Editorial Department
The Atlantic Monthly
600 New Hampshire Ave. NW
Washington, D.C. 20037
Dear Editors:
In 1996, fresh MFA in hand, I submitted to The Atlantic my best poem to date, hoping your editors would be as entranced with it as I, and would rush to include it in a forthcoming issue. Then truly (I believed), I would have arrived. This fantasy was only slightly more unlikely than what did happen. Your poetry editor at the time was a gentleman—and I emphasize that designation—named David Barbour (sp?), I believe. I might be mistaken about his name, a doubt that pains me, because whatever his name, he did indeed treat me, not only gently, but with a refinement composed equally of consideration and class.
Contrary to what I might have rightly expected, had I been better informed both as to common practice in the poetry “industry,” and to the worth of my poem, I received a personally written letter back explaining at some length that the editor along with several colleagues had gone over my lone submission repeatedly, feeling somehow drawn toward a desire to publish it, yet, regrettably, finding it “not quite there yet.” I was, however, invited to re-submit either a re-working of this piece or other examples of my work, that I might choose.
At the time, I was still too “green”—I’d been admitted to a fairly prestigious MFA in Writing program within six months of suddenly becoming rabid about poetry, and taking up writing, having had virtually no prior exposure to real poetry, or even to literature, and was lacking a Bachelors degree as well—to realize what a rarity was the personal, explanatory rejection letter, much less the grace, and kindness, I was being shown. I should say that now and then over the years since, I’ve run across that same poem in my files, and I certainly agree that it was “not quite there yet.” In fact, my cringing appraisal of it is not near so generous as was your editor’s.

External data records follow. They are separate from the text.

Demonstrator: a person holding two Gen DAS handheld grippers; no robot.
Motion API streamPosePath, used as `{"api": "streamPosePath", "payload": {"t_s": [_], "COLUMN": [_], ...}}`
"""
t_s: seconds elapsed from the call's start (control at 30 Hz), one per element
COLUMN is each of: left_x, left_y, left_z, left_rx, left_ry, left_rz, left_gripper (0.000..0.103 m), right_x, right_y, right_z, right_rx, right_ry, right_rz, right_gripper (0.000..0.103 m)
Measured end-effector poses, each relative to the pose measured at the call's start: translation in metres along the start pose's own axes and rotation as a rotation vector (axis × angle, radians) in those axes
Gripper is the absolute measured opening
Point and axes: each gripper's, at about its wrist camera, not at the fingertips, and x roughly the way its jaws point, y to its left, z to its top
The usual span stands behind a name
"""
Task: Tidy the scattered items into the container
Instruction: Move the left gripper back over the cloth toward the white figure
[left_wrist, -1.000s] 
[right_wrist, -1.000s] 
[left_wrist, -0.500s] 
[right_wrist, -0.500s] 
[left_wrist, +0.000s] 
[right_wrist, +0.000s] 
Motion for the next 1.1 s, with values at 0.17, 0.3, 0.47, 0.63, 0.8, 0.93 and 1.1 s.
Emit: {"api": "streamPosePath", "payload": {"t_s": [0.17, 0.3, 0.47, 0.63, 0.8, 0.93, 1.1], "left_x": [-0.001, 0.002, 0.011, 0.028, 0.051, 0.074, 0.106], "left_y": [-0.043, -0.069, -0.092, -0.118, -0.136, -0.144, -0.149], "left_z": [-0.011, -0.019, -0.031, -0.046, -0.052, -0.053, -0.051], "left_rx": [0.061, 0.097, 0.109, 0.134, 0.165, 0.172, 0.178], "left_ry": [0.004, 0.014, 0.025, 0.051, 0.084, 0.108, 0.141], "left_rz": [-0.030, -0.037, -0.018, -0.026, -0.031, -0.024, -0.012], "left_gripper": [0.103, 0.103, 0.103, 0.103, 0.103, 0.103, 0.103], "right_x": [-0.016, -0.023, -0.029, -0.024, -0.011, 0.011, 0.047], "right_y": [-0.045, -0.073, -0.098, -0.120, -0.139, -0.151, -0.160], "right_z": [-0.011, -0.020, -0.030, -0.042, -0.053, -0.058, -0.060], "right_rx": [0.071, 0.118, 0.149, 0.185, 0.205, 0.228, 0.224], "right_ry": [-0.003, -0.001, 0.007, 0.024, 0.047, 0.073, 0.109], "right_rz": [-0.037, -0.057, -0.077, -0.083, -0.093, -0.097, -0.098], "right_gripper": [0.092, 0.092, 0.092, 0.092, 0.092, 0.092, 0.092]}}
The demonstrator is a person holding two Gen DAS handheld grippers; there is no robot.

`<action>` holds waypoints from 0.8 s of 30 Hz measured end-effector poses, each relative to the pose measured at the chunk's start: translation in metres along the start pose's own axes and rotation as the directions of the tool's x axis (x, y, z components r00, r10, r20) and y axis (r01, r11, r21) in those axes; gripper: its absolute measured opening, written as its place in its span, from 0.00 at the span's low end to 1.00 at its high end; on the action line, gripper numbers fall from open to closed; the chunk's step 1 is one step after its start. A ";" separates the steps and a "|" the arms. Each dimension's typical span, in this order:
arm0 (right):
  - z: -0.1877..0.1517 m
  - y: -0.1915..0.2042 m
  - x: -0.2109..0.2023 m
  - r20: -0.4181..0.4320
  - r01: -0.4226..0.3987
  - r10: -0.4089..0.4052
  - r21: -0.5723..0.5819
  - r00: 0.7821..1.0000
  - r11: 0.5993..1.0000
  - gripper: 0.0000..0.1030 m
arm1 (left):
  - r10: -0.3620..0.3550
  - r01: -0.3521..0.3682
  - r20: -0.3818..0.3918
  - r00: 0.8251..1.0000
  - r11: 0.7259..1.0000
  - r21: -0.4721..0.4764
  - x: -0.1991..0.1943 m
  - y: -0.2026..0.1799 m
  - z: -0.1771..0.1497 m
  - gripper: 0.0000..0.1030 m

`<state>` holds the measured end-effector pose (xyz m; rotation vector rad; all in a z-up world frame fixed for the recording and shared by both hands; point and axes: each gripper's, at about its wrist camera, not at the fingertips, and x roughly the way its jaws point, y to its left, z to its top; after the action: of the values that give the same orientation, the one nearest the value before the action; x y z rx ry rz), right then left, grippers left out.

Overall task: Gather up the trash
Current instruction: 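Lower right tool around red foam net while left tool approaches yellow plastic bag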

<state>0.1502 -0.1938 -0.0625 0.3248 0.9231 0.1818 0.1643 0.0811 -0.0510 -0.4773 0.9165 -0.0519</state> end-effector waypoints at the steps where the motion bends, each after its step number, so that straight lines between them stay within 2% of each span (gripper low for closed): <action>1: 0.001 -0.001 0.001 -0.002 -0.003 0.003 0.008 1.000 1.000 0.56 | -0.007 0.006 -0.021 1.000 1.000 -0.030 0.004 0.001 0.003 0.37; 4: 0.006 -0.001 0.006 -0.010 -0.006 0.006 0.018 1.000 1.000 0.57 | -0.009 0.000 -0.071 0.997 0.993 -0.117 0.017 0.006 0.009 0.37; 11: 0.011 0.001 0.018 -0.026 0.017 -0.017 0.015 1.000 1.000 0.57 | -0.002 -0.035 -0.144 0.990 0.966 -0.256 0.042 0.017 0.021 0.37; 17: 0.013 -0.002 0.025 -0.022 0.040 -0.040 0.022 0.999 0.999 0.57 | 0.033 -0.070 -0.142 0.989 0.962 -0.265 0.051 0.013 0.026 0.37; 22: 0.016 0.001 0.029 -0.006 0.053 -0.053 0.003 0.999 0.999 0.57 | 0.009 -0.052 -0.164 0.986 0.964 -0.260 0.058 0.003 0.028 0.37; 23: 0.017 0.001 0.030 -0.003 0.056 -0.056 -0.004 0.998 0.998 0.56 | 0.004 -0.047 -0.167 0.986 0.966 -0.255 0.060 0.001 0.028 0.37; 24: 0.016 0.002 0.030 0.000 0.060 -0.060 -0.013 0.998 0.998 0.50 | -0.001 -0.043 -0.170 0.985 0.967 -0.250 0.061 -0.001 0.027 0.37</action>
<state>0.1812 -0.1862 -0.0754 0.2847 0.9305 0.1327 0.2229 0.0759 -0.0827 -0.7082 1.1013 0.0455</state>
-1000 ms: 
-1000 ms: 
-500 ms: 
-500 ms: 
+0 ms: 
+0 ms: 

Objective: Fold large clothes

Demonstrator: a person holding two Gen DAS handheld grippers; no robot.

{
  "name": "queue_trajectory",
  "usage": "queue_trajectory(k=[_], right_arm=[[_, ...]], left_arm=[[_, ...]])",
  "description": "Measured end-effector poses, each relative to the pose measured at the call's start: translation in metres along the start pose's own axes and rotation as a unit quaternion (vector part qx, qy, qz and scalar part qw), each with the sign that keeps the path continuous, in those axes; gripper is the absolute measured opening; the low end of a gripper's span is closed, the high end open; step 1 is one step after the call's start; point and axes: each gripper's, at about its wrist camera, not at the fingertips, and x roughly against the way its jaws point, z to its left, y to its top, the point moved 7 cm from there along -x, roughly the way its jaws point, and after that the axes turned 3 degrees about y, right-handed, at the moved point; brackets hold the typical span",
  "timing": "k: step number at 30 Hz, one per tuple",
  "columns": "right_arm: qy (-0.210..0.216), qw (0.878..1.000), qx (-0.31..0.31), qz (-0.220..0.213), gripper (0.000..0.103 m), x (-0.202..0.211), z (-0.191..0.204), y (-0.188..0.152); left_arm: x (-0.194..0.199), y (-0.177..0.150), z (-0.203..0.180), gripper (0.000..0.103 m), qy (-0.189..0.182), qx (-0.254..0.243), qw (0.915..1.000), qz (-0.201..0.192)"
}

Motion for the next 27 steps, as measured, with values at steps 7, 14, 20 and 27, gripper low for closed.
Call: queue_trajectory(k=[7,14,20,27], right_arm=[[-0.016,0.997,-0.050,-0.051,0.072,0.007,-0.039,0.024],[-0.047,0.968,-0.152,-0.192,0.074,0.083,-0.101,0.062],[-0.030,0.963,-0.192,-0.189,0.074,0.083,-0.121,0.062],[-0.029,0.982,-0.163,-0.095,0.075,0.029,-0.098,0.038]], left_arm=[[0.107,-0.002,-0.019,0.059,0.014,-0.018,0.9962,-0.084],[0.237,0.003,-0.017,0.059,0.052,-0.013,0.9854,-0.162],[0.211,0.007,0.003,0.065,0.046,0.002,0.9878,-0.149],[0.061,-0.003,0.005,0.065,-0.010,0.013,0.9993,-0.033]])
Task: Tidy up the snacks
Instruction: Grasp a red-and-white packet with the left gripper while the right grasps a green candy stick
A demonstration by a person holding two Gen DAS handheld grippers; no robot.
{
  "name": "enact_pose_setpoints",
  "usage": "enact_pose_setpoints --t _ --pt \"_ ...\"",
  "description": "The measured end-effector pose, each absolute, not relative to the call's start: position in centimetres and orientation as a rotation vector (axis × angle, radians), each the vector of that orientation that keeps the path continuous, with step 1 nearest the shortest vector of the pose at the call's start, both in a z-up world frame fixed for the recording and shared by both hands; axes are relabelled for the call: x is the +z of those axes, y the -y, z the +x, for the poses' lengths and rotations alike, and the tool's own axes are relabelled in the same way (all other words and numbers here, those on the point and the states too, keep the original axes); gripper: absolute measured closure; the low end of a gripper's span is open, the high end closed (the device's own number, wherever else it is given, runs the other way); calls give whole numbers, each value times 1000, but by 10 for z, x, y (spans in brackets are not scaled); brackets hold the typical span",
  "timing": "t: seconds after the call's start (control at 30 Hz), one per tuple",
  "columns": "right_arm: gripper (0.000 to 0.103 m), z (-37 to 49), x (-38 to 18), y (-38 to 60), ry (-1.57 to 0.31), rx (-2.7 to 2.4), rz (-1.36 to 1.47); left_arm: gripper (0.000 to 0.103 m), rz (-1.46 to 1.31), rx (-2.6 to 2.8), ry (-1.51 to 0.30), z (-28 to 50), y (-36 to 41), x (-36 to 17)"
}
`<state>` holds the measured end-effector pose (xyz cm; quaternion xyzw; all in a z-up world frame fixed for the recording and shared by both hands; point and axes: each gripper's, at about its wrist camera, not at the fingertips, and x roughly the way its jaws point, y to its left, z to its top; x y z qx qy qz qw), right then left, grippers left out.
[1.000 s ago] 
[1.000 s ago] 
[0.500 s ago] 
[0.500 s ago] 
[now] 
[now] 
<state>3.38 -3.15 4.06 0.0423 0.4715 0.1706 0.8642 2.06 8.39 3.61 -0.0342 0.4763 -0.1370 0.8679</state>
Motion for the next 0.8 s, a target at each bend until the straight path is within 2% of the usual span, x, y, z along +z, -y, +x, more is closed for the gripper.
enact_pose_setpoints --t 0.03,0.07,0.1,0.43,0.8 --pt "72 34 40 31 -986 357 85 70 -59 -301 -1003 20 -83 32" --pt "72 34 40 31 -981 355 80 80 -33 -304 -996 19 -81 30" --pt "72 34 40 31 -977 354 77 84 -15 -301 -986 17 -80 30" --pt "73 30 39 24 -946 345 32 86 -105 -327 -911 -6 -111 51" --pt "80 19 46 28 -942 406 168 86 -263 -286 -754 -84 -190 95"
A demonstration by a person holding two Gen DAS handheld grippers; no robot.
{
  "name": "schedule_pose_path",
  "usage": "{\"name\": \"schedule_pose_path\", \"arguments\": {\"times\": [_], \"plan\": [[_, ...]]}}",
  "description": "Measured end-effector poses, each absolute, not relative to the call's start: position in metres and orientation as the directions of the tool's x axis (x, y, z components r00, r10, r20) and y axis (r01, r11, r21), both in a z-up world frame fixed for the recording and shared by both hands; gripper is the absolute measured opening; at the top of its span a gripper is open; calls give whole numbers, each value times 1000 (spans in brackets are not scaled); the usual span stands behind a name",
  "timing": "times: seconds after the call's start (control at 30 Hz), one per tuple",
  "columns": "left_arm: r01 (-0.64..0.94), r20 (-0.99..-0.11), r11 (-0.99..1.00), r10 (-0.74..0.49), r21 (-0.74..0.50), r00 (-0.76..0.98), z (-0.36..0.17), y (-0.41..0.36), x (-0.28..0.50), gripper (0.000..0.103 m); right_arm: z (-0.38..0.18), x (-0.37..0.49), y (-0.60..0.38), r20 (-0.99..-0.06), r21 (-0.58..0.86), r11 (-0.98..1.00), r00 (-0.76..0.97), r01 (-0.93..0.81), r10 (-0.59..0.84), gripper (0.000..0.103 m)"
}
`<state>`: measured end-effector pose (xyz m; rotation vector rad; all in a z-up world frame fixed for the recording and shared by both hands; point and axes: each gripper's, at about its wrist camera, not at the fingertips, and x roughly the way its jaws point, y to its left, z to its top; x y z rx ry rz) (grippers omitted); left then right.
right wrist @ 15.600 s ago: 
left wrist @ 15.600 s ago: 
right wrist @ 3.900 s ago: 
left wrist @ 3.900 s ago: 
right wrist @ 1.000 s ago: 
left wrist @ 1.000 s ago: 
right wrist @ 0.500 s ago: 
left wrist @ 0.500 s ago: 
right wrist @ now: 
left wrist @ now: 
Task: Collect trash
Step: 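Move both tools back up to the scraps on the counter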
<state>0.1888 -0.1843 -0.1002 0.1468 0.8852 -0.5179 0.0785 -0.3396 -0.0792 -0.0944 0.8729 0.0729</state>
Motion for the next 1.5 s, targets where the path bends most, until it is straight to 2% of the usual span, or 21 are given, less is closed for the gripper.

All this by way of saying, I have a special regard for The Atlantic. Your editor took special pains on my behalf for no reason that I can see. Except for, I guess, that that’s how it ought to be done.
For the decade or so following, I specialized in the sort of short poem that often is found in your pages. And got quite good at it, all the while fiercely suppressing any particular burning to see them in print. Only recently have I left off that demanding discipline, feeling finally qualified to return to the longer lines and extended possibility offered by the page-width-length poem. I’m no newbie now, however, and I feel suited to address the craft of short poems, two of which were featured in your September 2007 issue. I don't usually offer critical comment to editors on the content they feature—but when favored institutions are smeared—someone must say something.
Wasted words, extra words, the decidedly wrong word—these are egregious enough in any poem, but are especially deadly to the short poem. Even worse are unearned declaratives that aspire to gain their credential for being there by faking universality, when actually these hollow statements, far from serving the poem, at best simply serve the poet’s mood. The entire second stanza of William Logan’s The Early Birds fits into that shoe. The first line of that second stanza might be permissible but for what is either fuzzy thinking, or redundancy, or both, depending how and to what one applies the abstraction, “justice.” I’m not going to try to write that up. You can do the math.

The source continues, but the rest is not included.